The material portion of § 10(b) (3) is: "No judicial review shall be made of the classification or processing of any registrant by local boards, appeal boards, or the President, except as a defense to a criminal prosecution instituted under section 12 of this title * * *, after the registrant has responded either affirmatively or negatively to an order to report for induction, * * *."


113 Cong.Rec. S 8051. The statement, so far as pertinent, is: "In this connection I should mention the relevance of an existing provision of law — section 6(i) of the Universal Military Training and Service Act — which permits a college student who is ordered to report for induction to be deferred until the end of the then current academic year. Under the conference agreement this privilege would continue for persons pursuing a baccalaureate degree.
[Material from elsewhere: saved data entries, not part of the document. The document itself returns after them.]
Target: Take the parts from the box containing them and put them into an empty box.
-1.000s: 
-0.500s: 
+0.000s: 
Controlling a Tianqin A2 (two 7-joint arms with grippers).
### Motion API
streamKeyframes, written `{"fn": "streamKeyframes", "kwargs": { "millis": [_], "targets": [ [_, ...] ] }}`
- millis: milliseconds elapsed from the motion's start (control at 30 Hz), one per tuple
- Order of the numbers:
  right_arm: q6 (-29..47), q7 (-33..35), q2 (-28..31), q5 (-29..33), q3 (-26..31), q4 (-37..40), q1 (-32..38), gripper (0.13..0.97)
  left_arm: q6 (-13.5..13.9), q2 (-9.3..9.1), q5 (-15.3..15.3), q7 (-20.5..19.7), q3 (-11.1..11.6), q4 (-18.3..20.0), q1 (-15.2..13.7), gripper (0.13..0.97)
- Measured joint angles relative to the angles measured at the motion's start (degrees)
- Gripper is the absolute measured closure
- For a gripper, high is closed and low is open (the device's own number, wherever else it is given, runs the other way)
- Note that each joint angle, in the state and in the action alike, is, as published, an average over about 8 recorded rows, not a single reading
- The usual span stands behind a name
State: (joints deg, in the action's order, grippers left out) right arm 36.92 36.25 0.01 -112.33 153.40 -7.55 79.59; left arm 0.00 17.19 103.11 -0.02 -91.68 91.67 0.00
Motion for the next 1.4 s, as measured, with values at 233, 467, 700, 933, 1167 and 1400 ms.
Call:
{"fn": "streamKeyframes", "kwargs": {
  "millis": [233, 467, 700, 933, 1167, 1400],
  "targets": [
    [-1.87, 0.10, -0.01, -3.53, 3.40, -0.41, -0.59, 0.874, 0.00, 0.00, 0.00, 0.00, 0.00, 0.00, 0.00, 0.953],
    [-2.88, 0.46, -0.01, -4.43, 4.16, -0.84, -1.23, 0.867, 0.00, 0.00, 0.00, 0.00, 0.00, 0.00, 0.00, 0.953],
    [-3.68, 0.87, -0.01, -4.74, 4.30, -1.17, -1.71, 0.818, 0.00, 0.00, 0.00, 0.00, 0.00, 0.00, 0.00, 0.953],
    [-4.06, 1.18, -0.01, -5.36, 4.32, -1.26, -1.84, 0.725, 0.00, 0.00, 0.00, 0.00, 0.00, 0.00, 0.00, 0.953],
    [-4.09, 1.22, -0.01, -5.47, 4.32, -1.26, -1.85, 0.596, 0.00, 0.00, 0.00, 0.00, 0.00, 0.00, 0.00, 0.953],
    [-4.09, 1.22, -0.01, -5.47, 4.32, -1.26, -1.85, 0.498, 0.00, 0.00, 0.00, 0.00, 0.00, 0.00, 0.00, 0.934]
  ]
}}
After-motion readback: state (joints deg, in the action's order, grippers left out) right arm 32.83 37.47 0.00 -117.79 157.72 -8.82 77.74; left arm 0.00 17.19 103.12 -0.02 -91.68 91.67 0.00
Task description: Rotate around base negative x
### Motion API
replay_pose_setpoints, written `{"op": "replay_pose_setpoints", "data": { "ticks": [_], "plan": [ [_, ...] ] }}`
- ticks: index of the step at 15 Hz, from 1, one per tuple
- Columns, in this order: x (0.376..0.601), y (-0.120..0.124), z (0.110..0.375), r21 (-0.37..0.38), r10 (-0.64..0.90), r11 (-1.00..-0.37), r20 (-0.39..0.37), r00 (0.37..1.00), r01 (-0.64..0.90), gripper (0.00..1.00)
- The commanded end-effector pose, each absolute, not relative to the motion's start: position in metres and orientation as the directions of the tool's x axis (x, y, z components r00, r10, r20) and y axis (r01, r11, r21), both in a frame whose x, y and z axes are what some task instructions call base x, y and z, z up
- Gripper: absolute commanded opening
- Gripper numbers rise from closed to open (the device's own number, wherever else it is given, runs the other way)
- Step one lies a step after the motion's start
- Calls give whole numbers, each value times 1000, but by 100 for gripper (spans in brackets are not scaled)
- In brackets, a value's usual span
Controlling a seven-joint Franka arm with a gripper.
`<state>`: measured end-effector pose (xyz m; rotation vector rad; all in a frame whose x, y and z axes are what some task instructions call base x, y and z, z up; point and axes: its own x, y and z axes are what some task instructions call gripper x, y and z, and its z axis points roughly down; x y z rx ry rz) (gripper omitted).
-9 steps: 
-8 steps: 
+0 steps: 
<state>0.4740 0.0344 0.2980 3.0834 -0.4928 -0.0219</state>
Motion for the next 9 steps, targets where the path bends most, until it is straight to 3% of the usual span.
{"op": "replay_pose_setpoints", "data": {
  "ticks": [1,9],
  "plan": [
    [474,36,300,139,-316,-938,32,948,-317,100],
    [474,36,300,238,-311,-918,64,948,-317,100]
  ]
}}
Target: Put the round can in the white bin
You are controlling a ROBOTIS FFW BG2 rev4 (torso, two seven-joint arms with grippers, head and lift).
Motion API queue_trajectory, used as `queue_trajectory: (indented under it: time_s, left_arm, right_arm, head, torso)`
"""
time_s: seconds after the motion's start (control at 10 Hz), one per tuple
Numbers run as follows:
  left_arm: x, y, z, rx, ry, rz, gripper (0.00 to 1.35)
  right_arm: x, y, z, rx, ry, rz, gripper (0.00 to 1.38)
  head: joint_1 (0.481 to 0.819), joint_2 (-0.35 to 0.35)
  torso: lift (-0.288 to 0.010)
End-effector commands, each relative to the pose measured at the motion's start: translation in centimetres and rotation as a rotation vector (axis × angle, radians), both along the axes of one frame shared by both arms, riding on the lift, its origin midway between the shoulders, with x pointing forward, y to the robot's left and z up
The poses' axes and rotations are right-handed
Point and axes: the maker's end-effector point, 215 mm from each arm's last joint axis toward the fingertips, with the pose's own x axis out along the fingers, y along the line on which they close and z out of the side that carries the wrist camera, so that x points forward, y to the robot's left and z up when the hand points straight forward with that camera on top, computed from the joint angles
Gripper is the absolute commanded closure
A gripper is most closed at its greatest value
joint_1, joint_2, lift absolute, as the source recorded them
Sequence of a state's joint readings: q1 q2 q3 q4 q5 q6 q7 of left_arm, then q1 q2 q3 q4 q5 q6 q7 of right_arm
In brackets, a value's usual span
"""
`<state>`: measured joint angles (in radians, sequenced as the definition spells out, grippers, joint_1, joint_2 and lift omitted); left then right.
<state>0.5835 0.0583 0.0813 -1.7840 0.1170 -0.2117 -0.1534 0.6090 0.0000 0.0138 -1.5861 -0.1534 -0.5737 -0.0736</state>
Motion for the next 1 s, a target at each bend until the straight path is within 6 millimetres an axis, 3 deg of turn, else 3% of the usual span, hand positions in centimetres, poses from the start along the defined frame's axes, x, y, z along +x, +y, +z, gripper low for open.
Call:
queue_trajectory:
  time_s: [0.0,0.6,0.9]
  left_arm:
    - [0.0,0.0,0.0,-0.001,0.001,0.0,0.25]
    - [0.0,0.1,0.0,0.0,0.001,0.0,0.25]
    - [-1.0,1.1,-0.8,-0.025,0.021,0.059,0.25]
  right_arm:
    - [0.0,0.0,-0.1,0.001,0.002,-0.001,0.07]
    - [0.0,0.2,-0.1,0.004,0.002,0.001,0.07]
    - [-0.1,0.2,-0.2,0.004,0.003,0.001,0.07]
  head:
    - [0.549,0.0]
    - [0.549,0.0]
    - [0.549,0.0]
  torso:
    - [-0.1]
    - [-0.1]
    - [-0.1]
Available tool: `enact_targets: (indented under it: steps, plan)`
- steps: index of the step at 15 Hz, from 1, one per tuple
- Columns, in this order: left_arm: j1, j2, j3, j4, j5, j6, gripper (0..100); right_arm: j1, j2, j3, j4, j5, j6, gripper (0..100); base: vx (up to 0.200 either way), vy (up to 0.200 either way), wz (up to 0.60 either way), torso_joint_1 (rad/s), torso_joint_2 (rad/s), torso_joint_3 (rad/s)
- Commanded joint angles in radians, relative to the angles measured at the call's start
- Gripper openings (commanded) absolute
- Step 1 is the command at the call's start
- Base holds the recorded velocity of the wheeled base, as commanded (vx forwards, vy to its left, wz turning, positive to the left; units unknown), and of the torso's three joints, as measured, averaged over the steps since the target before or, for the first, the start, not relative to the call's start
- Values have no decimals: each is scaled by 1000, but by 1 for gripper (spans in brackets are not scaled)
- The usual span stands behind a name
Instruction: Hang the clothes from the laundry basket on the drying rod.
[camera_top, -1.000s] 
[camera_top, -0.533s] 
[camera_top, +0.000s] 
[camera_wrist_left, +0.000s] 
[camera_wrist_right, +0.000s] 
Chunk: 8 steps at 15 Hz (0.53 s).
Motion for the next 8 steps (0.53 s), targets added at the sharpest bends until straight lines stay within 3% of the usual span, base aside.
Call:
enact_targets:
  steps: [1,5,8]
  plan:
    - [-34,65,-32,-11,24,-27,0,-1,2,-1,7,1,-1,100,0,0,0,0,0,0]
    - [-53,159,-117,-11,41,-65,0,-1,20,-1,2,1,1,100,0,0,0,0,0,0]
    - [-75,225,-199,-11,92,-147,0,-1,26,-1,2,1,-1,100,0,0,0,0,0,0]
Persons who had received a deferment for graduate study in fields recommended by the National Security Council as important to the national health, safety, or interest could also be deferred until the end of the academic year current at the time they were ordered to report for induction. But graduate students in other fields — that is, those studying subjects not found to be important to the national health, safety, or interest — would not be entitled to a deferment until the end of the academic year, if they were ordered to report for induction during that year."